Only the lines from the one containing "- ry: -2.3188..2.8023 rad" to the end of the listing below are wanted, repeated exactly.

-.-.-

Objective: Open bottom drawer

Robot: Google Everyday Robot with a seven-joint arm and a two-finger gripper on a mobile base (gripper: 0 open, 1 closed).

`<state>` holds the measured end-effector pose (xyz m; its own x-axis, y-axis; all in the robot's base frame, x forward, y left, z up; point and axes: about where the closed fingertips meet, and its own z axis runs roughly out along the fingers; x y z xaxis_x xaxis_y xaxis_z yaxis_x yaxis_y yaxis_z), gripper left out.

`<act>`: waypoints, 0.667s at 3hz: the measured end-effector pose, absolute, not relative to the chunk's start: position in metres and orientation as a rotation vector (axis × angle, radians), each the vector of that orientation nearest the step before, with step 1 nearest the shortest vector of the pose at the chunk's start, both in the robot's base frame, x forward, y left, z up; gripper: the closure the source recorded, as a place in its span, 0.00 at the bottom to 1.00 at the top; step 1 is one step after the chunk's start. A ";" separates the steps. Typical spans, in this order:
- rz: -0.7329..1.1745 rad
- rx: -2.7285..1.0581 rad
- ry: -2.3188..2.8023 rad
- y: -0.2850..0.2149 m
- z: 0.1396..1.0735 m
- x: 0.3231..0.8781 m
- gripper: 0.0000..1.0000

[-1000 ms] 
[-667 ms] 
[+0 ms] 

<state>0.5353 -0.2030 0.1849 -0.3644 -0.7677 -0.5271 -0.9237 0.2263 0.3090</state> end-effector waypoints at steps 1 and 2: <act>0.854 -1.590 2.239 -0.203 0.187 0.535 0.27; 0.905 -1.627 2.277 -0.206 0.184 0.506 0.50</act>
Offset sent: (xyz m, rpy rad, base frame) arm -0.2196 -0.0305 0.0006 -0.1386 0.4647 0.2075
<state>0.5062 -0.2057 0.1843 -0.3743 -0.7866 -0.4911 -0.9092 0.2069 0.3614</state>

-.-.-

-- Answer section --
- ry: -2.3188..2.8023 rad
- y: -0.2850..0.2149 m
- z: 0.1396..1.0735 m
- x: 0.3231..0.8781 m
- gripper: 0.0000..1.0000

[-1000 ms] 
[-667 ms] 
[+0 ms] 

<state>0.5353 -0.2030 0.1849 -0.3644 -0.7677 -0.5271 -0.9237 0.2263 0.3090</state> end-effector waypoints at steps 1 and 2: <act>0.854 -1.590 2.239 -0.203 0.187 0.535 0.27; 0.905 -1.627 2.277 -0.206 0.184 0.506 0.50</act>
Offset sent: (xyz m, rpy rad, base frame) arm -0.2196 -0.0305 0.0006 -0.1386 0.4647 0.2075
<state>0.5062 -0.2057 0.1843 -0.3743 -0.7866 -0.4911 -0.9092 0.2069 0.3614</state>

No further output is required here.